Elle repose sur deux hommes en particulier, Thomas Keller et Daniel Boulud. Jérôme Bocuse, un temps vice-président du comité américain, y joue aussi un rôle. La Team USA est très réduite, une dizaine de membres. En 2007 les Etats-Unis essuient un sérieux revers, Gavin Kaysen, un protégé de Thomas Keller, échoue car deux garnitures avaient été oubliées par son assistant et sont parties dans le  lave-vaisselle avec la vaisselle… A l’époque les journaux américains ne sont pas tendres, ils ne comprenaient pas pourquoi on n’envoyait pas Keller lui-même dans l’arène. Ce dernier promet à Paul Bocuse de remporter le Bocuse d’Or « dans les 10 ans » et en 2009, son chef de cuisine Timothy Hollingsworth est le premier à relèver le gant (il fera 6ème). Mais les Américains rechutent en 2011 (10ème) et en 2013 Richard Rosendale, entraîné par Keller, toujours lui, ne marquera pas les esprits non plus (7ème).
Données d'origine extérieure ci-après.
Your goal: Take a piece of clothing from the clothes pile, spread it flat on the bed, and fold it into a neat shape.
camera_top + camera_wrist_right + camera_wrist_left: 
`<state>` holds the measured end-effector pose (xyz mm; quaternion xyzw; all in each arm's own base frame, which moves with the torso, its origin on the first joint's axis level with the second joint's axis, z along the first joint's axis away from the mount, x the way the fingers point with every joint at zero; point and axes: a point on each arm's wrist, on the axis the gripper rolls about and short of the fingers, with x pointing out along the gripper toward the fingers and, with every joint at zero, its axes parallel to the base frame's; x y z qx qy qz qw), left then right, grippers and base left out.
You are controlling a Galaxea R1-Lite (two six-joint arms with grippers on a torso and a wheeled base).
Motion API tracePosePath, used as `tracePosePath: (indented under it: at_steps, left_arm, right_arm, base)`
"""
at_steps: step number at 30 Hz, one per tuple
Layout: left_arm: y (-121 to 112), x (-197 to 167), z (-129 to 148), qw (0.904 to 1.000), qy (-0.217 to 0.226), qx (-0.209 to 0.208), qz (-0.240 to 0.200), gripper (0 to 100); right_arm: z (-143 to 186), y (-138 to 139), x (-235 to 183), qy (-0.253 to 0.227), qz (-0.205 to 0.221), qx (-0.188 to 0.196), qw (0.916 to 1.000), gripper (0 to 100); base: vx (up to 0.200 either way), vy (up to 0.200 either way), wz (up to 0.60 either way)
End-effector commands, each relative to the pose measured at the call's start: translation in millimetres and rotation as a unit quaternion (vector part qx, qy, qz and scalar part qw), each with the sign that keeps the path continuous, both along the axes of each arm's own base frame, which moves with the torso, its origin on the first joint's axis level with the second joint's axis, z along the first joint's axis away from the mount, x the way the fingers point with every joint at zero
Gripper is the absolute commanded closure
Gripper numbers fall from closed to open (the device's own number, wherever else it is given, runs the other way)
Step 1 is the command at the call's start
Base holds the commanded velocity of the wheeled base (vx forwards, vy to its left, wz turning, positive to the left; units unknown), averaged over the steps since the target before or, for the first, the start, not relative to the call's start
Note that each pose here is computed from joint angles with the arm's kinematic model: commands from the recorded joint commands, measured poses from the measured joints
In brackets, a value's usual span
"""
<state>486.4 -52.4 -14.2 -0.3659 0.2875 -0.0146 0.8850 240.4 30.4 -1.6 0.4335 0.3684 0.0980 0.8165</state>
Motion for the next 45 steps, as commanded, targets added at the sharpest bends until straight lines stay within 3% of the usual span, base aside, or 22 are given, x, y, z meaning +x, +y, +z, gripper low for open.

Les USA changent alors leur mode de sélection ; il n’y aura plus de sélection nationale, les candidats seront choisis par le boss. Keller nomme alors son sous-chef Philip Tessier, qui débloque le compteur en terminant second en 2015. Ce dernier devient coach pour la victoire en 2017. Certes diront certains, c’est le représentant d’un restaurant 3 étoiles qui gagne, mais l’Allemagne et la Suisse ont aussi dépêché un de leur 3*** et ont terminé dans les profondeurs du classement. On peut critiquer le fait qu’il n’est pas fair-play de sélectionner le meilleur élément mais c’est réglementaire, le Danemark fournit un précédent en envoyant 3 fois de suite un candidat qui finira par ravir la première place. Ce qui frappe une fois de plus, c’est que c’est autant l’histoire d’une filiation que de gros moyens (voir le plat, magnifique, ci-dessous) qui amène la victoire.

Plateau USA Bocuse d'or 2017

En conclusion, le Bocuse d’Or aura donc consacré un nouveau venu dans le cercle restreint de ses vainqueurs. Mais on reste un peu sur notre faim. Intrigante fut la cuisine aborigène de l’Australie. Belle initiative mais inutile, il n’existe pas de licence d’importation en Europe pour ces produits. Le sur-médiatisé thème végétalien quant à lui n’a pas changé la donne, excepté pour le Japon à qui on a supprimé le poisson (peut-être faudrait-il alterner poisson et viande pour équilibrer les chances dans le futur?). Il n’a surtout pas convaincu, nous apparaissant fade (nombreux étaient les pays qui ont relevé leur plat avec un bouillon) et uniforme (beaucoup de constructions se ressemblaient, les mêmes légumes chez les Scandinaves, tellement que la prise de photos en devenait lassante). L’idée française de présenter une seule garniture, faisant du végétal le plat principal, n’a pas été couronnée de succès. Laurent Lemal a aussi fait du thème un vrai thème, poésie sous-jacente qui n’a pas été perçue à sa juste valeur. A notre avis la France à en sus correctement interprété le thème de cette partie du concours mais le jury n’y était pas prêt sinon il aurait donné la première et non la seconde place sur ce point, à la France. C’est une opportunité ratée de rendre le concours plus ouvert dans le futur, ce dont il a urgemment besoin pour ne pas mener au découragement.